§ **EXERCISE**: Only the lines holding "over" are wanted. Copy every one from the records below.

§ **GIVEN INFORMATION**:
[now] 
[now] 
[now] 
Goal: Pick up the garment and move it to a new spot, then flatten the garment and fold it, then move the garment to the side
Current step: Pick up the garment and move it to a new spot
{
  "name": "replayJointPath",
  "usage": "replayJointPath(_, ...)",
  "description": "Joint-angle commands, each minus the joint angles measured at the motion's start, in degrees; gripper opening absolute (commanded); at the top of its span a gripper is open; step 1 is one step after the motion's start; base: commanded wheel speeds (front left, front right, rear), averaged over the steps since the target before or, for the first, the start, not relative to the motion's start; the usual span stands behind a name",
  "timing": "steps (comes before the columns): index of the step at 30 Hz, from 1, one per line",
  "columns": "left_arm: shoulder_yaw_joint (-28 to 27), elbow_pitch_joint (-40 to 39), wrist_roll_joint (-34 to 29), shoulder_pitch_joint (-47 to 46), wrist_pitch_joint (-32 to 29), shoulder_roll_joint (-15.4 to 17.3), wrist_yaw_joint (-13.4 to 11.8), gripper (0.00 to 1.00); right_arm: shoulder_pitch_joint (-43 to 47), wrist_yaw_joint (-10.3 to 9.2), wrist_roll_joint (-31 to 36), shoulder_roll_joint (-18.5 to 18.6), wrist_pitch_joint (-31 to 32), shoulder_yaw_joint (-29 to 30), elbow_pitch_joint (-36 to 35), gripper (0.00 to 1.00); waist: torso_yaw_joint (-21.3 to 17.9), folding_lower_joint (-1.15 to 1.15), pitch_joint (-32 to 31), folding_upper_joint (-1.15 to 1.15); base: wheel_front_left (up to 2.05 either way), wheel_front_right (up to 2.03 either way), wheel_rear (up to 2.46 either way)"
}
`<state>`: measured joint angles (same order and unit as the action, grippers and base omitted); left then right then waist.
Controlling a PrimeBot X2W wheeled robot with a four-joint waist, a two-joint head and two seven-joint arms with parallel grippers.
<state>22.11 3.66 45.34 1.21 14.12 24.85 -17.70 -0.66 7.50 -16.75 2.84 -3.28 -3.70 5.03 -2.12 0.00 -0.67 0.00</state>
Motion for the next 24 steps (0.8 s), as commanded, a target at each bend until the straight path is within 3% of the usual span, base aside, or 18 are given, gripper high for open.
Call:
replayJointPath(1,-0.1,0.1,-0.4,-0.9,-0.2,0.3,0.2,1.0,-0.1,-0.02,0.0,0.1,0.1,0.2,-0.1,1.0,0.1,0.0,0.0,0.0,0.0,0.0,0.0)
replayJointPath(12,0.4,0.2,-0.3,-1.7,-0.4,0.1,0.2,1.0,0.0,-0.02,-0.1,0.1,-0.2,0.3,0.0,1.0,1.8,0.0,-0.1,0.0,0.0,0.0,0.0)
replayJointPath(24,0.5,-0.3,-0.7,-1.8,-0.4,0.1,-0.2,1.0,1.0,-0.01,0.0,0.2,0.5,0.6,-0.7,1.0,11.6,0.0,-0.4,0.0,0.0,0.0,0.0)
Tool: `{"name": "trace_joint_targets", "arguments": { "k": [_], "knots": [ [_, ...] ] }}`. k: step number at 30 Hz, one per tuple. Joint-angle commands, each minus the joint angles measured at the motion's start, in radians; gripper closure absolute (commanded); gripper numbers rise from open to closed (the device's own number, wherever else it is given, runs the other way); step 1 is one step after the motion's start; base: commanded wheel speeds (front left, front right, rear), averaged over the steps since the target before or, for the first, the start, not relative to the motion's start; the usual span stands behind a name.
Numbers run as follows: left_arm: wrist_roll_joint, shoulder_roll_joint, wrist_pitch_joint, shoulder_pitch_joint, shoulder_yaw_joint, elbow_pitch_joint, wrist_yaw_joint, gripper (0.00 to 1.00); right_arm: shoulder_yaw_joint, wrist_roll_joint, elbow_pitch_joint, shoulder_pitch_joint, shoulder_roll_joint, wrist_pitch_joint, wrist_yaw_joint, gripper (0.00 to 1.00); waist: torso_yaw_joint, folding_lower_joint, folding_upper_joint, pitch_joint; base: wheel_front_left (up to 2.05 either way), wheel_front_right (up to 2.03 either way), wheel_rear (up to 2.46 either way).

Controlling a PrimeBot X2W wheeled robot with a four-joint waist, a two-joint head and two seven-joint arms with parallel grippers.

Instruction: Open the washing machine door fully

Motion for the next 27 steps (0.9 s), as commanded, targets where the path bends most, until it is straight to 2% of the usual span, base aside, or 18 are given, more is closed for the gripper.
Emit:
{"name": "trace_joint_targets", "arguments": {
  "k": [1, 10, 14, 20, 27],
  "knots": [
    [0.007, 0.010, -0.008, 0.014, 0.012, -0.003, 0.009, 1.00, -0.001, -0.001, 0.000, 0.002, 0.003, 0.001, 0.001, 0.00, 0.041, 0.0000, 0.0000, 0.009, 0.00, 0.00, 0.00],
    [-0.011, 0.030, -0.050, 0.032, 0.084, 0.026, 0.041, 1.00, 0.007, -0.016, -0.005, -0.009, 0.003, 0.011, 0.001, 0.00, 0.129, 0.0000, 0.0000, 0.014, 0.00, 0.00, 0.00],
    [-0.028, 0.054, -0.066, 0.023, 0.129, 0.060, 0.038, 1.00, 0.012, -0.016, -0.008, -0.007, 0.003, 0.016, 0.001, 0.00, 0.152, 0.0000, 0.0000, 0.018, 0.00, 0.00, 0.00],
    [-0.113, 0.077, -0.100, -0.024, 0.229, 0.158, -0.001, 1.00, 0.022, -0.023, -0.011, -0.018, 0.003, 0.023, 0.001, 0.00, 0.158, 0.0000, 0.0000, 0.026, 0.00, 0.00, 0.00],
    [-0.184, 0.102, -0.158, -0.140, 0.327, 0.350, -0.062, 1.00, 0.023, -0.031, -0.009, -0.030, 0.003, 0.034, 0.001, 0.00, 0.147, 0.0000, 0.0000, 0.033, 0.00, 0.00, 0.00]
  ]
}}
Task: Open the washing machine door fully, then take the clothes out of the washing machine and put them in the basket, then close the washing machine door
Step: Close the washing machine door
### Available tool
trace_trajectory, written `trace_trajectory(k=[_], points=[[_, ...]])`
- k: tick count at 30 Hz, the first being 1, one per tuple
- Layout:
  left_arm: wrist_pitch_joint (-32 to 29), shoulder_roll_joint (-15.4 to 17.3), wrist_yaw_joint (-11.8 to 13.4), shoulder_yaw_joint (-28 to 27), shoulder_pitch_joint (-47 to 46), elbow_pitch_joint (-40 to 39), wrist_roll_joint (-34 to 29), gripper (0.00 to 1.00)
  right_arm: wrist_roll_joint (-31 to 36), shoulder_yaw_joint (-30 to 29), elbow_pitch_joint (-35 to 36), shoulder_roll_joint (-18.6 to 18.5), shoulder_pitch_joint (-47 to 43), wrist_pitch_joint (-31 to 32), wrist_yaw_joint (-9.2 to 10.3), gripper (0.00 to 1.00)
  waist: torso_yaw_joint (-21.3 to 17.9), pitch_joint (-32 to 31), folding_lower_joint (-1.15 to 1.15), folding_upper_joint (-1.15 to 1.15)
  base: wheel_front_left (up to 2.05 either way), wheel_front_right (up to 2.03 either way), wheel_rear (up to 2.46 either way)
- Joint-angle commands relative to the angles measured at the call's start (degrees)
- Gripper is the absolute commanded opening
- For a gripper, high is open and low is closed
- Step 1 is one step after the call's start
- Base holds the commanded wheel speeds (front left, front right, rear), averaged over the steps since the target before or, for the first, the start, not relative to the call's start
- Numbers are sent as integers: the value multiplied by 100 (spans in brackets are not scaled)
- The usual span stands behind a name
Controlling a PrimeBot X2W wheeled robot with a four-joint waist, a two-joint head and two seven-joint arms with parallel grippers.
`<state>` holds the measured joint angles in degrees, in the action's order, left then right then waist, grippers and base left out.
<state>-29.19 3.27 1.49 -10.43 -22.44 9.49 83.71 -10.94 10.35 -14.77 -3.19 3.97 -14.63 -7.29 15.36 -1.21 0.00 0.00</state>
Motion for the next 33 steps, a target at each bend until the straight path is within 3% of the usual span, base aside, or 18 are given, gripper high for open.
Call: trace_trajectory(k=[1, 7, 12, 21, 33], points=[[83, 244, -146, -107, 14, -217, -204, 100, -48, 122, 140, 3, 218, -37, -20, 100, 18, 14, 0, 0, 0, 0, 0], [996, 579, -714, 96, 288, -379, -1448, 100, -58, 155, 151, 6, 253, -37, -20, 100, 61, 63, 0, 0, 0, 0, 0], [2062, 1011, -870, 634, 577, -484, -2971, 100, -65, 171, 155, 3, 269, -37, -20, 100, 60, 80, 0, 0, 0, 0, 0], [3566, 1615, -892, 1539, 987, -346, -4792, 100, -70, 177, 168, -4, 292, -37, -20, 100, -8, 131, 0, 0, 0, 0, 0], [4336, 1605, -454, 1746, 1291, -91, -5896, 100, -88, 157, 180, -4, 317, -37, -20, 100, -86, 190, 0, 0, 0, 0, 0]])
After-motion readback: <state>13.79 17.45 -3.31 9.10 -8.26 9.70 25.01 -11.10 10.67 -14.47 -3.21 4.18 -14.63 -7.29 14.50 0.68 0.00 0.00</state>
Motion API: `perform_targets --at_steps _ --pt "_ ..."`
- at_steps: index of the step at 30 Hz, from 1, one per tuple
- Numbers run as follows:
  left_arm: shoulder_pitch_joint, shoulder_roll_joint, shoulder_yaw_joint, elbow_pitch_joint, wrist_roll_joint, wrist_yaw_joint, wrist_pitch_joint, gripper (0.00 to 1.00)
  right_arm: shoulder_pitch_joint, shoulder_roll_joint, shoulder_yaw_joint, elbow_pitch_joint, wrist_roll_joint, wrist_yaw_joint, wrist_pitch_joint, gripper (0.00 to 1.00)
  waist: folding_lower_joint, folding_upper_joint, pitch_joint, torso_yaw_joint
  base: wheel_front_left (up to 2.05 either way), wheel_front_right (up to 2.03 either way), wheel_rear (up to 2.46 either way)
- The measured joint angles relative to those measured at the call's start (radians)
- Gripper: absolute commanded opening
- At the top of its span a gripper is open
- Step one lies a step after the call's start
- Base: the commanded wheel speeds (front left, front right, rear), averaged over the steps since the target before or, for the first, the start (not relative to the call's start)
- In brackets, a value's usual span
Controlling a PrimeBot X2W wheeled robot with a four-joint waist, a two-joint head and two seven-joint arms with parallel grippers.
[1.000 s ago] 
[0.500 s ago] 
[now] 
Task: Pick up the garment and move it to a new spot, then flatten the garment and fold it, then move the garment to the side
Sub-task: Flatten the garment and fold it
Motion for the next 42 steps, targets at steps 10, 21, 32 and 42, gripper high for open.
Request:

§ **PROBLEM SOLUTION**:
  "description": "Joint-angle commands, each minus the joint angles measured at the motion's start, in degrees; gripper opening absolute (commanded); at the top of its span a gripper is open; step 1 is one step after the motion's start; base: commanded wheel speeds (front left, front right, rear), averaged over the steps since the target before or, for the first, the start, not relative to the motion's start; the usual span stands behind a name",
Tool: `{"name": "trace_joint_targets", "arguments": { "k": [_], "knots": [ [_, ...] ] }}`. k: step number at 30 Hz, one per tuple. Joint-angle commands, each minus the joint angles measured at the motion's start, in radians; gripper closure absolute (commanded); gripper numbers rise from open to closed (the device's own number, wherever else it is given, runs the other way); step 1 is one step after the motion's start; base: commanded wheel speeds (front left, front right, rear), averaged over the steps since the target before or, for the first, the start, not relative to the motion's start; the usual span stands behind a name.
- Base holds the commanded wheel speeds (front left, front right, rear), averaged over the steps since the target before or, for the first, the start, not relative to the call's start
- Base: the commanded wheel speeds (front left, front right, rear), averaged over the steps since the target before or, for the first, the start (not relative to the call's start)

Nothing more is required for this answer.